**Work task:** Copy whichever lines of the data hold the word "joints".

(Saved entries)
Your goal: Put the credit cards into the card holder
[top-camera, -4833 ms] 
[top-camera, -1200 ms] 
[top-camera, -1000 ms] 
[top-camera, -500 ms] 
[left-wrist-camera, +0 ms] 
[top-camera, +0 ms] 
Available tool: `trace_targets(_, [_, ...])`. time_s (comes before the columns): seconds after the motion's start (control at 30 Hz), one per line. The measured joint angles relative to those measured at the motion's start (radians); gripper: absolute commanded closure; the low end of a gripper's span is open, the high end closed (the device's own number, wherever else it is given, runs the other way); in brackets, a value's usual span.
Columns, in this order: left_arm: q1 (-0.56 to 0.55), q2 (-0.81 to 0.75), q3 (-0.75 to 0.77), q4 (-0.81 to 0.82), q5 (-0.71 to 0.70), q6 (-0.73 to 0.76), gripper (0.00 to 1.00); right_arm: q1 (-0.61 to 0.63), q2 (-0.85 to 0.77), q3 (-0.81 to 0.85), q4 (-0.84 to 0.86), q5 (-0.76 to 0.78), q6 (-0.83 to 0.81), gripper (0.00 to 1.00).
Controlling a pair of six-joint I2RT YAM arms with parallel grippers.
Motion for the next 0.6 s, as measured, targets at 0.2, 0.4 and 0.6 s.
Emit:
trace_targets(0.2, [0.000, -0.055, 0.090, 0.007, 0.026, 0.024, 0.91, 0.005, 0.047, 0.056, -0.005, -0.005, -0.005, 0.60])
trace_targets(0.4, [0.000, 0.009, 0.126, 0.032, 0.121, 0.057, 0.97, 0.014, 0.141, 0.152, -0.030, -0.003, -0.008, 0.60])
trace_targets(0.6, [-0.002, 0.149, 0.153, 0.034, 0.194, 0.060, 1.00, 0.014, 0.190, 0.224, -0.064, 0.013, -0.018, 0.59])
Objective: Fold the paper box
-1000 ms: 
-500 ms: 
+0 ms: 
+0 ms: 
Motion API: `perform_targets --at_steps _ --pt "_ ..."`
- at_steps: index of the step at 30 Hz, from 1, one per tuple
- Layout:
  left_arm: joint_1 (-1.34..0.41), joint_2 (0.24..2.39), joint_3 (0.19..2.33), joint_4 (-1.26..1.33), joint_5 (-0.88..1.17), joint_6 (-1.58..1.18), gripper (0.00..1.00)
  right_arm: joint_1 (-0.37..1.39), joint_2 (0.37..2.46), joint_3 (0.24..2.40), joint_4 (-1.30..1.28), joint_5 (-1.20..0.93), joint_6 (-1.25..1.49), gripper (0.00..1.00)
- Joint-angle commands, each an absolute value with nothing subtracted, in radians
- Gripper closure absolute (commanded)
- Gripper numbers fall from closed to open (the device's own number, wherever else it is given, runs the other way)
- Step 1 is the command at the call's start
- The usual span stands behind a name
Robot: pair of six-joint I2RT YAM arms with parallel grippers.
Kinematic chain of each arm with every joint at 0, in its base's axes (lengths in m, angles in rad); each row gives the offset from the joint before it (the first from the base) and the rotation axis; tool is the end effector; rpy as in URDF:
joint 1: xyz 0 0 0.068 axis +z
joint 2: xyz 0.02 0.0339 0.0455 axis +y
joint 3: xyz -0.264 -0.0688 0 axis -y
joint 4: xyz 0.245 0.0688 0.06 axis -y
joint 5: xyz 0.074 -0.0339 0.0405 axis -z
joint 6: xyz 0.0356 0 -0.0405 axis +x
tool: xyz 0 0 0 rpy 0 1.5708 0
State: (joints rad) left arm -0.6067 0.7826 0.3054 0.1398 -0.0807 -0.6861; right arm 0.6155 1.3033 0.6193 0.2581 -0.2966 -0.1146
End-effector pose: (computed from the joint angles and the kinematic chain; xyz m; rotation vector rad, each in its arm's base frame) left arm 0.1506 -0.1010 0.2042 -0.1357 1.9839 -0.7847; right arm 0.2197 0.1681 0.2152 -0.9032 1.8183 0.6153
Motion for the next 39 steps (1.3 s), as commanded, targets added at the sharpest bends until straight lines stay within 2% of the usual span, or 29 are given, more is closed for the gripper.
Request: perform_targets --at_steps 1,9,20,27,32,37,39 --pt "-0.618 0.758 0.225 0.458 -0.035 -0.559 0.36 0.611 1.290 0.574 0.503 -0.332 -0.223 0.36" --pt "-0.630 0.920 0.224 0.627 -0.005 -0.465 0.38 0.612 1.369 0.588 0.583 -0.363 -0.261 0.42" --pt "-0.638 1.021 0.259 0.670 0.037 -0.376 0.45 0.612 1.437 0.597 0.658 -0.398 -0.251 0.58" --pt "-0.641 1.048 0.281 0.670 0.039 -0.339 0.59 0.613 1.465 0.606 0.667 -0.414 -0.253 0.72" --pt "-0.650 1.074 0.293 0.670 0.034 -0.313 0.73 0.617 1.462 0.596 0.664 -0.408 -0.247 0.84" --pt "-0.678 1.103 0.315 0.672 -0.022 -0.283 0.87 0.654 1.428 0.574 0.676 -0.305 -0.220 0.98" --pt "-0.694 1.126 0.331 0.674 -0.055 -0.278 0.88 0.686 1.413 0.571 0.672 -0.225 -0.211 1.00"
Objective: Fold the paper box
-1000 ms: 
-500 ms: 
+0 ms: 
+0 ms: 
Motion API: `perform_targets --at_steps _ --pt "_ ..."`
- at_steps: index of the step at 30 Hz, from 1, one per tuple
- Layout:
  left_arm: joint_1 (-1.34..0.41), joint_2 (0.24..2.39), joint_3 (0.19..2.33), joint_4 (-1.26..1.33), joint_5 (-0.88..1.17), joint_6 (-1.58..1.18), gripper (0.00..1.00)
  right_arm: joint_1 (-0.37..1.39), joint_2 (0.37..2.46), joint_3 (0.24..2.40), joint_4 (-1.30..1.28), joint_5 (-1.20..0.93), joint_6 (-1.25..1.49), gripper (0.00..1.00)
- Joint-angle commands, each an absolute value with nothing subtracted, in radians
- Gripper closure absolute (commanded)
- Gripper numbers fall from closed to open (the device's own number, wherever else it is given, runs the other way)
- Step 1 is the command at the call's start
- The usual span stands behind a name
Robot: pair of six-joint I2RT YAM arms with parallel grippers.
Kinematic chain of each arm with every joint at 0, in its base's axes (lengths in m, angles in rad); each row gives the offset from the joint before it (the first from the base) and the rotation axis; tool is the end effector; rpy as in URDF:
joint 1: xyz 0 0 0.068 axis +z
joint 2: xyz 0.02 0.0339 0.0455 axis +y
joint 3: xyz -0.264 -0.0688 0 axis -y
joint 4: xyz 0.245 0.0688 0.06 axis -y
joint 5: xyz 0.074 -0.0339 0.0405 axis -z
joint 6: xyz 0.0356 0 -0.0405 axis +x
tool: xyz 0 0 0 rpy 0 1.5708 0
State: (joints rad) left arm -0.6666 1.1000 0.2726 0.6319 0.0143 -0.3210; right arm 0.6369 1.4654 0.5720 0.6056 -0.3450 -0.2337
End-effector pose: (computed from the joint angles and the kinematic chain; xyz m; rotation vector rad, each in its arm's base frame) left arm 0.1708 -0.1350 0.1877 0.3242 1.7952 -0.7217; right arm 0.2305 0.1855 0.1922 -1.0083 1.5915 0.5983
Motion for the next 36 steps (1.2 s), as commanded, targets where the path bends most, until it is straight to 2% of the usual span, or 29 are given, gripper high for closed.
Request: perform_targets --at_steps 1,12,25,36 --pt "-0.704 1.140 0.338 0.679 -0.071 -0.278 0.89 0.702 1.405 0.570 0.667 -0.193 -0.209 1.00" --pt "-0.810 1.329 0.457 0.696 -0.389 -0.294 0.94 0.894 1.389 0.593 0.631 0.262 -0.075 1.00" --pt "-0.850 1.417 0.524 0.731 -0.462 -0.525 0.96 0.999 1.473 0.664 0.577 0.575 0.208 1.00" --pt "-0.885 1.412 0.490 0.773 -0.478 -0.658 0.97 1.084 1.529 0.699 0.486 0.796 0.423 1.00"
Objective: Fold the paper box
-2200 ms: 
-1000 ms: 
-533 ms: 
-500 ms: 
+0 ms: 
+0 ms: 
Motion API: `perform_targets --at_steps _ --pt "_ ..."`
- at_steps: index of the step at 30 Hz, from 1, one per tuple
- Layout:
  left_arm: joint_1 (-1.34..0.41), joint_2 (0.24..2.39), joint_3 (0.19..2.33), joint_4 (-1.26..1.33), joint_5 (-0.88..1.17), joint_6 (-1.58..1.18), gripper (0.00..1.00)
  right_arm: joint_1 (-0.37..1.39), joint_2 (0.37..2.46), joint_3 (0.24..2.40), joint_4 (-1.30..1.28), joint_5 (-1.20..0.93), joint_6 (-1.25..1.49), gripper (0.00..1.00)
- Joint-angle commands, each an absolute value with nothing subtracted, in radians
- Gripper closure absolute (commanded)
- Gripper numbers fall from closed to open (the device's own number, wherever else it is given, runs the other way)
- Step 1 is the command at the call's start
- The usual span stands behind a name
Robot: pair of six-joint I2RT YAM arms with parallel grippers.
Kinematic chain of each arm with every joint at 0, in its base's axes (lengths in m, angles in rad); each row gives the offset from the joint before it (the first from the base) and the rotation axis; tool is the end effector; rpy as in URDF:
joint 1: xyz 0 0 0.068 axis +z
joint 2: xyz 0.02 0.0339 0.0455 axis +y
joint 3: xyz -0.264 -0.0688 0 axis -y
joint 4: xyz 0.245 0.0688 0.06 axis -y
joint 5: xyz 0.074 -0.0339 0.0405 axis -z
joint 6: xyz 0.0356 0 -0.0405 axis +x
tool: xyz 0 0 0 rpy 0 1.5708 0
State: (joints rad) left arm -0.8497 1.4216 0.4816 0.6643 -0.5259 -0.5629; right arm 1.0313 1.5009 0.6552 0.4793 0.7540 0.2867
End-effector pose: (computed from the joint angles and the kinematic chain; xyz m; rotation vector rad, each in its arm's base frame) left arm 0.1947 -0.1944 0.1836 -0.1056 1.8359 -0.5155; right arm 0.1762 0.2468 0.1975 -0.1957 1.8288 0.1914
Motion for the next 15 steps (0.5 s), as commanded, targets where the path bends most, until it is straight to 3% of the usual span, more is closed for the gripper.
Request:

**Result of this task:**
State: (joints rad) left arm -0.6067 0.7826 0.3054 0.1398 -0.0807 -0.6861; right arm 0.6155 1.3033 0.6193 0.2581 -0.2966 -0.1146
State: (joints rad) left arm -0.6666 1.1000 0.2726 0.6319 0.0143 -0.3210; right arm 0.6369 1.4654 0.5720 0.6056 -0.3450 -0.2337
State: (joints rad) left arm -0.8497 1.4216 0.4816 0.6643 -0.5259 -0.5629; right arm 1.0313 1.5009 0.6552 0.4793 0.7540 0.2867

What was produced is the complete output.